### TRY IT
Where does the string "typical" appear? Copy every line of the entries below that holds it.

### GIVEN DATA

--- START ---

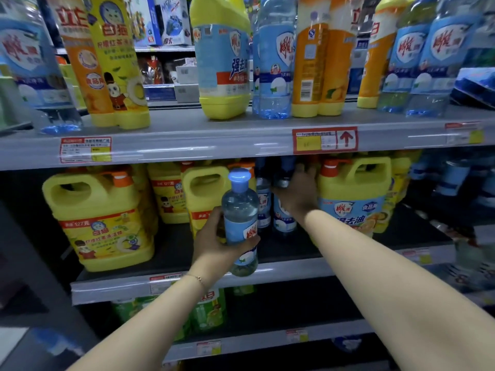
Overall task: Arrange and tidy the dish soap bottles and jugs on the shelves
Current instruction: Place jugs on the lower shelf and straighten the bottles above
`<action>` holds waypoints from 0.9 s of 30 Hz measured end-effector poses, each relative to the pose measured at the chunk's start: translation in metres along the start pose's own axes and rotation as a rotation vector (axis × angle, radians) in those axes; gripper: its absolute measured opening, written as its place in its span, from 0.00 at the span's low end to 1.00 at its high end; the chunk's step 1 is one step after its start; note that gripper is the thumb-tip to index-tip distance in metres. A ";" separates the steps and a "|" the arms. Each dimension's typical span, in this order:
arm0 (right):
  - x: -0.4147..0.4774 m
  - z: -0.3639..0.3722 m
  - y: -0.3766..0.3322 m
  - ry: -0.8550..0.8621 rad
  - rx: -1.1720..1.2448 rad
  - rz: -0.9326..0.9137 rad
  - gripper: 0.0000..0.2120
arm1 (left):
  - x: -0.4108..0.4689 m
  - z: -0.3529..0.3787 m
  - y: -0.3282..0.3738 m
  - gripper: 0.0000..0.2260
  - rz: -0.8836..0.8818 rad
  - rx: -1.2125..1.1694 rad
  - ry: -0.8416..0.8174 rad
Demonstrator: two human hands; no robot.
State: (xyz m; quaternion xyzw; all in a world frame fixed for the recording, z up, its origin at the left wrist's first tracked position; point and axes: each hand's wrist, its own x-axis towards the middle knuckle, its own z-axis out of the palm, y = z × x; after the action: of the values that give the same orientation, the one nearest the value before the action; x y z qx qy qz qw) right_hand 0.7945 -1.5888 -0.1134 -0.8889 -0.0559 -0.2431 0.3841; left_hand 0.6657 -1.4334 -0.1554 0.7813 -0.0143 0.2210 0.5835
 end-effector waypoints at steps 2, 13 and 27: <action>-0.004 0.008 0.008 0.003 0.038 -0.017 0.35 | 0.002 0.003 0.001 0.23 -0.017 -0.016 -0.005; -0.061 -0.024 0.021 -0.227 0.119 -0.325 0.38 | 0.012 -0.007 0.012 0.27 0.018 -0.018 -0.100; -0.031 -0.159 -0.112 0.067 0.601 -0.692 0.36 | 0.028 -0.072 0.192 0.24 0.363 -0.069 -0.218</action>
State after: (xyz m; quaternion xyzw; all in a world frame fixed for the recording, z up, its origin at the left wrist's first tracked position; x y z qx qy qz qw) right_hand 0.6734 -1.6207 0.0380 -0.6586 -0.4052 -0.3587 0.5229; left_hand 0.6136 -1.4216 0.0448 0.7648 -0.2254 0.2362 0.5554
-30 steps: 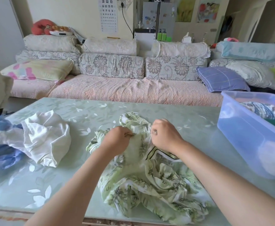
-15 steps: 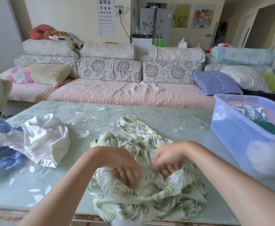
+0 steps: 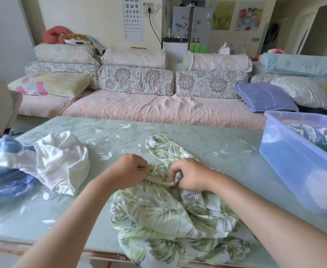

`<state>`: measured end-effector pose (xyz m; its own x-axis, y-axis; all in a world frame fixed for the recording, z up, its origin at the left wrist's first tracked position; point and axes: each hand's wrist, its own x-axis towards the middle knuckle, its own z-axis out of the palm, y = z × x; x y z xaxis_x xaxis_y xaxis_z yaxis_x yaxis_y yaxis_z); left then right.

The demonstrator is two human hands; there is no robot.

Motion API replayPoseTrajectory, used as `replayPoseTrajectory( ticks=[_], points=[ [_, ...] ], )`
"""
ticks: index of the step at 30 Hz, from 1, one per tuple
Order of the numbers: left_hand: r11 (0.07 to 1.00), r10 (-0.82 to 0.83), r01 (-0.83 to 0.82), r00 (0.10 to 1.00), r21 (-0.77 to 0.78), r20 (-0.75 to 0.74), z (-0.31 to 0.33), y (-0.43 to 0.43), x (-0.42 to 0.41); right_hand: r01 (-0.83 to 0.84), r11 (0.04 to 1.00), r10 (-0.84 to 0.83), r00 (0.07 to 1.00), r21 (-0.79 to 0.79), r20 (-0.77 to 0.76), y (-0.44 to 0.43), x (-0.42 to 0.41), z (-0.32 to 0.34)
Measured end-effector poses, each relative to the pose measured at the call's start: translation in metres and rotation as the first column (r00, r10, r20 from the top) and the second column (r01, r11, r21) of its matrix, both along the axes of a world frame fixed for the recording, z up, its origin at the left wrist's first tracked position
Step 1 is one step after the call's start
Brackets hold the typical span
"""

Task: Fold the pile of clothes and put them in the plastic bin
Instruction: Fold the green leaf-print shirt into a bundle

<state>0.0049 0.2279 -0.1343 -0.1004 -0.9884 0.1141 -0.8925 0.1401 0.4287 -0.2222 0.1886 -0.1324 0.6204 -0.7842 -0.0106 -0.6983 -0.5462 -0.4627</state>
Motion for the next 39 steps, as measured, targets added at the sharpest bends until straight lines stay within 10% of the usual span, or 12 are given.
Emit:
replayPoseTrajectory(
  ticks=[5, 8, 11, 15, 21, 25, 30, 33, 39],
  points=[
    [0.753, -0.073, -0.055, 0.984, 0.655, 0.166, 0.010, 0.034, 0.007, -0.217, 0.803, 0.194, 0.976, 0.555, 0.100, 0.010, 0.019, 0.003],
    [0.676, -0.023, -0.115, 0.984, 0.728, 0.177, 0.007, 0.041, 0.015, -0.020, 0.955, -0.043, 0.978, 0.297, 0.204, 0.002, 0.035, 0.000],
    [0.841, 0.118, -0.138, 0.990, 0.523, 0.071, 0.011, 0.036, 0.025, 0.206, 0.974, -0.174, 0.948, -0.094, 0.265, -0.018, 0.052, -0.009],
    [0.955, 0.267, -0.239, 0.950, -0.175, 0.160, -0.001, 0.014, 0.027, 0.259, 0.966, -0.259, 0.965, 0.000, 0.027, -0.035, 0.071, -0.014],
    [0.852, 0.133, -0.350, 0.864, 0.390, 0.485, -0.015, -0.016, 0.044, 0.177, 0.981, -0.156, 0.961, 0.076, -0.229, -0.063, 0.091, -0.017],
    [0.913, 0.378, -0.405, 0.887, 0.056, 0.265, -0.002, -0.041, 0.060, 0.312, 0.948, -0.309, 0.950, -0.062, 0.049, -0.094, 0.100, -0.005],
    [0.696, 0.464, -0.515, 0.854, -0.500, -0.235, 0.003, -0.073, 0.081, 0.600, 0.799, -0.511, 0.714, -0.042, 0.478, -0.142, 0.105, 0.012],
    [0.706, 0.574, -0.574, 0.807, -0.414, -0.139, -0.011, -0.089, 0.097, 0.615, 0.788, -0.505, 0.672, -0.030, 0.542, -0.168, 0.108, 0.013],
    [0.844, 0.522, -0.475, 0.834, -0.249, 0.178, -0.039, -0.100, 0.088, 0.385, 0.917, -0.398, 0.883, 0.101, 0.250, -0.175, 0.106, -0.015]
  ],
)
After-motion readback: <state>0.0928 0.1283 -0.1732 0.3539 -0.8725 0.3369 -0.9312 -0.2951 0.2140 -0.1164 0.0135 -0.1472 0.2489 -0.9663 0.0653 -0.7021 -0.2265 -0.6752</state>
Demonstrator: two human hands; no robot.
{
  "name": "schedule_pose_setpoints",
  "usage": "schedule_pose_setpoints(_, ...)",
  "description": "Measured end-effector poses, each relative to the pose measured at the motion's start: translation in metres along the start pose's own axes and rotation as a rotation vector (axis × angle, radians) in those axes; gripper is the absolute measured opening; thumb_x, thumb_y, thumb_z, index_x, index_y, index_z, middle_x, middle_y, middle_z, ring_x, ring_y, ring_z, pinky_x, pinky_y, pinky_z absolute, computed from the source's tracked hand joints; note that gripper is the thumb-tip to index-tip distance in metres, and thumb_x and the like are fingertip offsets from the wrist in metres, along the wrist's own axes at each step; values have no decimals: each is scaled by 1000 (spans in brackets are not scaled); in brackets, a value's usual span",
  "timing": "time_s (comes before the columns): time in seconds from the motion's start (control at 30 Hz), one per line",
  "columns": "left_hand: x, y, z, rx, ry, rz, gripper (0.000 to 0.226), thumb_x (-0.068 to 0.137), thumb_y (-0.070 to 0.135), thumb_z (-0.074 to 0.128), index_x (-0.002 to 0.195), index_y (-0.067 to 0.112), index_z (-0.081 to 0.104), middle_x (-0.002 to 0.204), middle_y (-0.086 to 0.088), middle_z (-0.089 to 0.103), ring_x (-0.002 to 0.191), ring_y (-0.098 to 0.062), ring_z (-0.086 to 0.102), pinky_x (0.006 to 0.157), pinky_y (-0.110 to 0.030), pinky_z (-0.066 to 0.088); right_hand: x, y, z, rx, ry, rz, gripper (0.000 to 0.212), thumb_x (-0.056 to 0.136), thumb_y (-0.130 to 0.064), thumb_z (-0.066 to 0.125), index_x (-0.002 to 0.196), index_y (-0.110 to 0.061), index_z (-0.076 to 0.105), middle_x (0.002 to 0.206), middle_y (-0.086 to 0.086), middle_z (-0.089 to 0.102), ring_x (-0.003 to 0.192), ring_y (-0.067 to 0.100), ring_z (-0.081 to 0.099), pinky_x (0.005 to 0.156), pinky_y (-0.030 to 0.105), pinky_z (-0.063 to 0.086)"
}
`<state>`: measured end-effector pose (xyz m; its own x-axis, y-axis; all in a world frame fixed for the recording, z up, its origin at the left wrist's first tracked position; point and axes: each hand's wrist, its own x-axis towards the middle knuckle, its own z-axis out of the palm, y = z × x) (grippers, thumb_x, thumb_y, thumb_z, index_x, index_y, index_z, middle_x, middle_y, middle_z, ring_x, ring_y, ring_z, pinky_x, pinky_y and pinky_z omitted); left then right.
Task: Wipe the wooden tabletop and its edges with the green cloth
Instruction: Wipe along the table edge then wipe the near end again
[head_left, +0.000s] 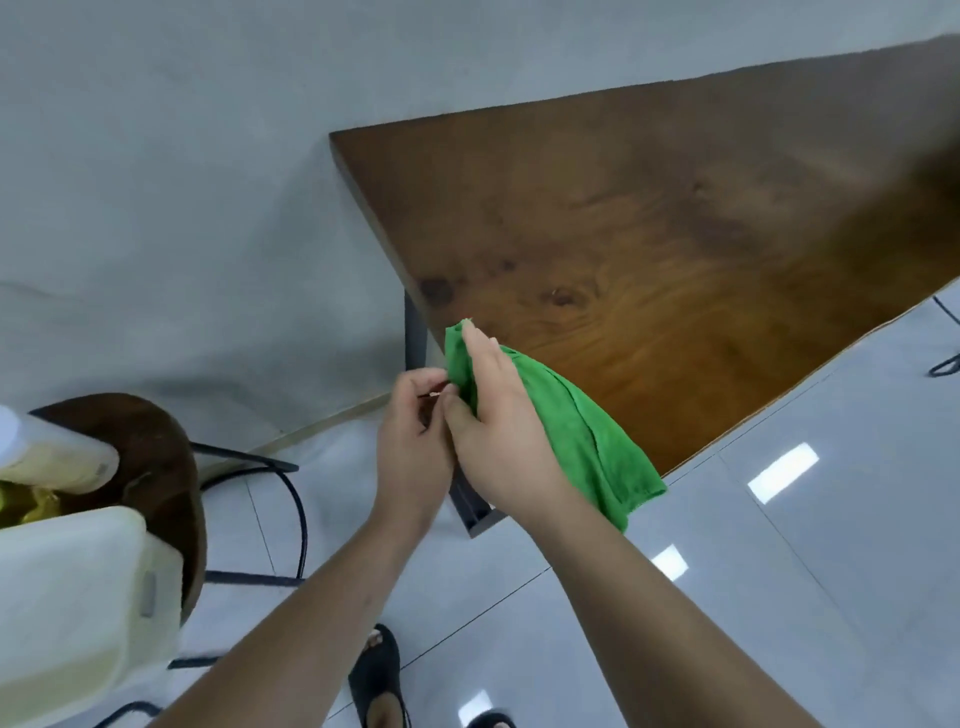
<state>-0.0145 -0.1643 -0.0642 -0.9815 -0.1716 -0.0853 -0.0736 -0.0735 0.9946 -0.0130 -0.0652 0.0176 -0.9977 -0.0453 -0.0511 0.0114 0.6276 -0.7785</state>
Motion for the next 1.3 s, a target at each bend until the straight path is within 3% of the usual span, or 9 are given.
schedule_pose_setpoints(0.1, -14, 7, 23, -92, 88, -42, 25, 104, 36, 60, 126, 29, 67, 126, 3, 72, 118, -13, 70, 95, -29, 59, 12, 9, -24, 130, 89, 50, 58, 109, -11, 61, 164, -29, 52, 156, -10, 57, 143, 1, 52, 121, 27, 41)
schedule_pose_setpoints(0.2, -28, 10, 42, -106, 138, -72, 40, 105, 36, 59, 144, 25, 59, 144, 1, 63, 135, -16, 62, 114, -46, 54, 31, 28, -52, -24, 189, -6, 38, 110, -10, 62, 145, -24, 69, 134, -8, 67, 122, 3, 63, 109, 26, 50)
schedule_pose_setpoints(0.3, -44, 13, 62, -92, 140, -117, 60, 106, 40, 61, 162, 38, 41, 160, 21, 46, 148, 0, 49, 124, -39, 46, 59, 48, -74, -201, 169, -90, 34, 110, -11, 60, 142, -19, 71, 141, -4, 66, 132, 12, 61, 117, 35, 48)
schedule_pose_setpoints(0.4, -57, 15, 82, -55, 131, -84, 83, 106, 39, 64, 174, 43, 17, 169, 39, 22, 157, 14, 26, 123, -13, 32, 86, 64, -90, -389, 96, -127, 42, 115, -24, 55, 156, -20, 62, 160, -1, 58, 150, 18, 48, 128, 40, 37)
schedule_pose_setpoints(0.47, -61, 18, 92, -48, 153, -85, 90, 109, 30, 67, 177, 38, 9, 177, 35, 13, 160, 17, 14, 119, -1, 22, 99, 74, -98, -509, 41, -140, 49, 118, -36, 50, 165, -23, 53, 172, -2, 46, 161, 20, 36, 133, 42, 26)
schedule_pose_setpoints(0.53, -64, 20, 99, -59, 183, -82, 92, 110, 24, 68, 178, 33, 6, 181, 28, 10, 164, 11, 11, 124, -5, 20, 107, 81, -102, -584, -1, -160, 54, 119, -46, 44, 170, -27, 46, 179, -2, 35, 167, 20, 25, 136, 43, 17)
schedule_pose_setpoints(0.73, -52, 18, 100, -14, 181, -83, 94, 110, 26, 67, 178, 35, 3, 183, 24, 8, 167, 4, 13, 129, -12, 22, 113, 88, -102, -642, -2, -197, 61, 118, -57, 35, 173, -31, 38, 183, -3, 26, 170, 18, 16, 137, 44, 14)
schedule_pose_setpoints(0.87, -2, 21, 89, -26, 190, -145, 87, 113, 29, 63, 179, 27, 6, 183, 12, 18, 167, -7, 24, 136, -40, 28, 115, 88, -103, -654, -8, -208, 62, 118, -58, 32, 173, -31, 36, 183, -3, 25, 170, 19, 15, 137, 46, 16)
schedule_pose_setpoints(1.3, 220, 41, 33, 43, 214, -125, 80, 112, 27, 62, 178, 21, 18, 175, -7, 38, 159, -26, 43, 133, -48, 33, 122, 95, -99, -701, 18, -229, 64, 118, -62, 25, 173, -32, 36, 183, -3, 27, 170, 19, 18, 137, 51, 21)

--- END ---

### TASK SOLUTION
`<action>` holds waypoints from 0.9 s of 30 Hz measured end-effector poses, each relative to the pose measured at the chunk's start: translation in metres along the start pose's own axes and rotation as a rotation vector (axis × angle, radians) in those axes; gripper: its absolute measured opening, written as its place in its span, from 0.00 at the span's low end to 1.00 at its high end; the chunk's step 1 is one step after its start; note that gripper is the thumb-tip to index-tip distance in metres. A ";" separates the steps and a "|" the arms. Each dimension's typical span, in this order:
Brackets hold the typical span

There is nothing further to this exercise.